April 26, 2020

Dear friend

This week has ended wonderfully!! A carefully constructed plan for us to provide all one million children in our Malawi programme with food at home, whilst schools are closed, has now been approved by the government of Malawi! Across the length and breadth of Malawi, in well over 3000 villages, community volunteers will now begin organising the distribution of our food, by inviting parents to come and collect rations, equivalent to one meal a day, for their children at home. 

And as if that were not enough good news for one week, we can also now confirm that we are able to reach many more thousands of children in our programmes, in a similar way, in other countries such as Haiti and Zambia.
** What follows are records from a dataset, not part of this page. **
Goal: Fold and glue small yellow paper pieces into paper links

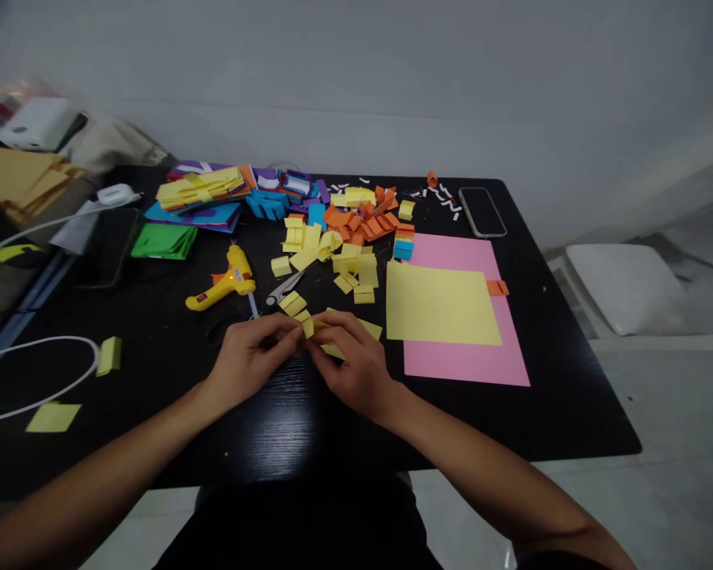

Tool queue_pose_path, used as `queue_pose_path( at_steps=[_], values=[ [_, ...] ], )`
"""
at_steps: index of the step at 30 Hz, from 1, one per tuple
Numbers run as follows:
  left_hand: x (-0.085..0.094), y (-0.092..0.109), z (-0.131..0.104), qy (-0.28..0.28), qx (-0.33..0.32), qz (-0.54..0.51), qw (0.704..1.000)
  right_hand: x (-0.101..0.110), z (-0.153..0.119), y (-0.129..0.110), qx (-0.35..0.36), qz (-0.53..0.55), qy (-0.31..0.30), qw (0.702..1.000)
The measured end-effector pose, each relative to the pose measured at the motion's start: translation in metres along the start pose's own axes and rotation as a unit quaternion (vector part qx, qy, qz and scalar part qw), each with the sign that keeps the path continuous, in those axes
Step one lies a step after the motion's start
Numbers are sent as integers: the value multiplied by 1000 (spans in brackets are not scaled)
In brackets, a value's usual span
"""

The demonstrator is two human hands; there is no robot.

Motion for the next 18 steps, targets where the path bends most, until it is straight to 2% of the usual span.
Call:
queue_pose_path(
  at_steps=[12,15,18],
  values=[
    [-9,-10,0,-21,85,-137,987,1,1,-8,51,-51,-15,997],
    [-9,-12,0,-15,82,-153,985,0,2,-7,41,-46,-18,998],
    [-8,-8,0,-16,48,-117,992,-1,2,-4,23,-36,-26,999]
  ],
)
Point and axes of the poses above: each hand's wrist, its own z-axis towards the middle knuckle, its own x-axis out of the back of the hand, y = z × x, the point moved 8 cm from there along z, towards the middle knuckle, and after that the axes turned 7 degrees about z, right-handed, at the moved point
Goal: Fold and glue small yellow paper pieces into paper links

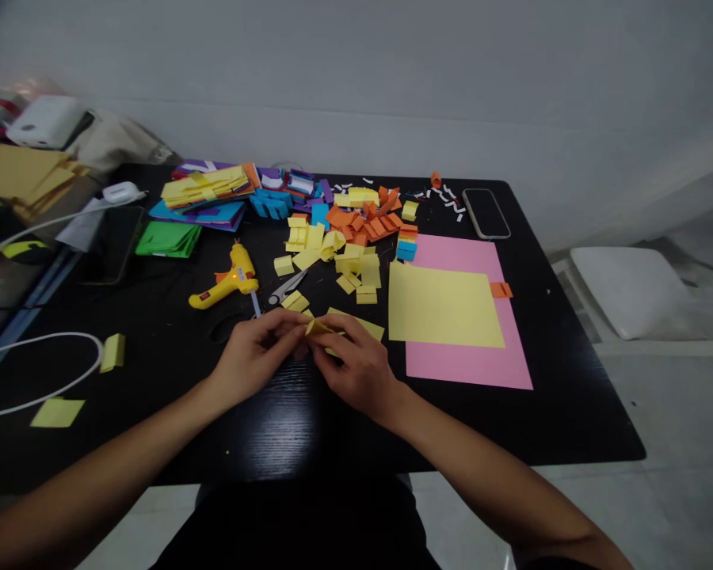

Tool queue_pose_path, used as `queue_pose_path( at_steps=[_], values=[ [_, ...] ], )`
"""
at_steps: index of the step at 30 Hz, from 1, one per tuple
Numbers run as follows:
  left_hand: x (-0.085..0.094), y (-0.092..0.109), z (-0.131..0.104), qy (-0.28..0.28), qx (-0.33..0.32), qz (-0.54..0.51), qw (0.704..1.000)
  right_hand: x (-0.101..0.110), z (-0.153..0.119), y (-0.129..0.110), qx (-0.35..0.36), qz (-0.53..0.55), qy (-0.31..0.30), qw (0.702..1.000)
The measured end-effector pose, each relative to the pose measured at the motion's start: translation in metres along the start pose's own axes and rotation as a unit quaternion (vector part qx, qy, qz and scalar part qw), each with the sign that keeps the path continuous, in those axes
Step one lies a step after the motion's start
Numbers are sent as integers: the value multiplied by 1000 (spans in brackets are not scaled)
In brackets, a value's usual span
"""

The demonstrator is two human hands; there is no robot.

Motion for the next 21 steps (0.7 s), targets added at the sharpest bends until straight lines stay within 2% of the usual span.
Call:
queue_pose_path(
  at_steps=[6,12,16,21],
  values=[
    [2,11,-2,17,-67,98,993,-2,-2,4,-11,-8,-10,1000],
    [5,14,-2,34,-80,139,986,-3,-3,5,-12,-8,-2,1000],
    [7,11,-2,44,-74,132,988,-3,-3,6,-23,1,7,1000],
    [7,8,-3,47,-60,131,988,-5,-10,17,-111,68,24,991]
  ],
)
Point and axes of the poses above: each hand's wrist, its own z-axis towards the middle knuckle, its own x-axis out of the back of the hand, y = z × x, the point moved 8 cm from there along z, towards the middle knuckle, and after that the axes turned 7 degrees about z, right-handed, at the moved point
In extraordinarily difficult circumstances we are continuing to find new ways to keep our promise of a daily meal for the world’s poorest children.

And that promise is more important than ever in the face of increasingly drastic projections about the impact this pandemic could have on the world’s poorest nations during 2020. Experts are now predicting that the number of people suffering acute hunger – those in need of food aid to survive – is likely to double this year to over one quarter of a billion people. The countries in which we work are among those predicted to suffer most acutely. Haiti, Zimbabwe, Ethiopia and South Sudan are named in the worst ten.

We therefore find ourselves placed in the very heart of this battle against the global impact of this pandemic; in the communities where the world’s most vulnerable people live, and with the means to provide the most crucial thing – daily food for the children.

And these needs that we are striving to meet are not just numbers and statistics; they represent the suffering of real people. They are children we have met and talked to about their lives and their dreams. They are the children you have read about and seen smiling in photographs. And sadly the suffering caused by this pandemic is not only something predicted for the future, but rather, today, it is already stalking the slums of India where our partners tell us they have never seen hunger and desperation like this before (and they have already seen more than their fair share of that), and villages that we know across Africa, where already desperately poor people are now unable to travel to do casual labour in order to support their families. 

And so we keep going forward, knowing that our desire to see every child fed each day can still be realised, thanks to our heroic workers and volunteers in Malawi, Zambia, Haiti, Kenya – and in so many other countries too – people who have worked relentlessly since schools closed in order to find a way for us all to fulfil our promises. I hope all of us feel more privileged than ever to be part of this Mary’s Meals family. I certainly do.

But finding ways to deliver the food is, of course, only one part of keeping our promise. The other part, as always, depends on us raising the funds we need to buy that food. And right now, that isn’t easy.

And so, I thank each one of you who, like our staff and volunteers in programme countries, are untiringly finding new ways to do that. Thank you for continuing each day to invite new people into our mission. Thank you for your faithfulness to this work and the children we serve. I am deeply moved by you too – by your faithfulness and by your love.

I thank God for each of those one million children in Malawi, and for all those we are starting to reach in other countries! And I pray that every one of them might grow up healthy and strong, and that in better times to come, they might see their own dreams realised and that one day, maybe they will even tell their own children about their childhood memory of pandemic and school closures and those wonderful food parcels, sent with love by kind strangers they never met.